United States v. Albert Martin

141 F.3d 1181, 1998 U.S. App. LEXIS 14612, 1998 WL 168730
CourtCourt of Appeals for the Ninth Circuit
DecidedApril 8, 1998
Docket97-30245
StatusUnpublished

This text of 141 F.3d 1181 (United States v. Albert Martin) is published on Counsel Stack Legal Research, covering Court of Appeals for the Ninth Circuit primary law. Counsel Stack provides free access to over 12 million legal documents including statutes, case law, regulations, and constitutions.

Bluebook
United States v. Albert Martin, 141 F.3d 1181, 1998 U.S. App. LEXIS 14612, 1998 WL 168730 (9th Cir. 1998).

Opinion

141 F.3d 1181

NOTICE: Ninth Circuit Rule 36-3 provides that dispositions other than opinions or orders designated for publication are not precedential and should not be cited except when relevant under the doctrines of law of the case, res judicata, or collateral estoppel.
UNITED STATES OF AMERICA, Plaintiff-Appellee,
v.
Albert MARTIN, Defendant-Appellant.

No. 97-30245.
D.C. NO. CR-97-00071-MFM.

United States Court of Appeals,
Ninth Circuit.

Submitted March 17, 1998**.
Decided April 8, 1998.

Appeal from the United States District Court for the District of Oregon Malcom F. Marsh, District Judge, Presiding.

MEMORANDUM*

Before CHOY, SKOPIL, and FERGUSON, Circuit Judges.

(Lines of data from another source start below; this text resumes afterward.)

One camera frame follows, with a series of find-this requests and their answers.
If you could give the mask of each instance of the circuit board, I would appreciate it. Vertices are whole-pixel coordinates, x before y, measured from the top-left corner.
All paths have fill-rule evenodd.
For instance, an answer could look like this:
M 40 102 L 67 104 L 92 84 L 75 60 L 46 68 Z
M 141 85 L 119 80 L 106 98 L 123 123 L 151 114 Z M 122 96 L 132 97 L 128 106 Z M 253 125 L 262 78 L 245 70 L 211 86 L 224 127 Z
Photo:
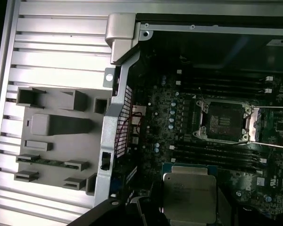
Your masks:
M 283 77 L 189 73 L 140 78 L 133 89 L 145 112 L 130 133 L 138 186 L 160 180 L 164 162 L 216 165 L 219 185 L 274 218 L 283 212 Z M 258 106 L 254 127 L 248 106 Z

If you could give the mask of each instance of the metal ribbed panel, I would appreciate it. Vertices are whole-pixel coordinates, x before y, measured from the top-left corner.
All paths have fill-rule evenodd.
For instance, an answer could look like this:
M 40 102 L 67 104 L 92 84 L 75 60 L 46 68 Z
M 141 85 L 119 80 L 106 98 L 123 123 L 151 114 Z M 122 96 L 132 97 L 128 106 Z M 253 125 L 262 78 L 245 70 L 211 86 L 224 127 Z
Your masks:
M 46 18 L 34 9 L 39 2 L 31 3 L 32 8 L 26 8 L 26 3 L 10 1 L 13 11 L 20 13 L 12 15 L 16 29 L 10 31 L 12 46 L 6 53 L 11 67 L 2 74 L 8 76 L 8 84 L 0 124 L 0 223 L 65 225 L 92 208 L 94 197 L 85 191 L 14 181 L 24 116 L 24 108 L 15 103 L 17 89 L 48 86 L 109 90 L 103 87 L 105 68 L 113 67 L 111 49 L 104 40 L 107 18 L 82 17 L 78 11 Z

Because the parties are familiar with the facts of this case, we will not discuss them in detail here. Petitioner Albert Martin appeals his conviction, following his conditional guilty plea, for being a felon in possession of a firearm in violation of 18 U.S.C. § 922(g)(1). The district court concluded that probable cause existed to arrest Martin and therefore, denied his motion to suppress evidence seized during his arrest. We affirm the district court's denial of the motion to suppress.

STANDARD OF REVIEW

This Court reviews de novo the denial of a motion to suppress. United States v. Becker, 23 F.3d 1537, 1539 (9th Cir.1994); United States v. Khan, 993 F.2d 1368, 1375 (9th Cir.1993). Determinations of probable cause are mixed questions of law and fact, and are reviewed de novo by this Court. United States v. Dunn, 946 F.2d 615, 619 (9th Cir.1991); United States v. Smith, 790 F.2d 789, 791 (9th Cir.1986).

DISCUSSION

To determine whether probable cause exists, the court* examines whether reasonably trustworthy facts exist which, given the totality of the circumstances, are sufficient to lead a prudent person to believe that a suspect is committing or has committed a crime. United States v. Arzate-Nunez, 18 F.3d 730, 735 (9th Cir.1994); see also United States v. Valencia, 24 F.3d 1106, 1108 (9th Cir.1994).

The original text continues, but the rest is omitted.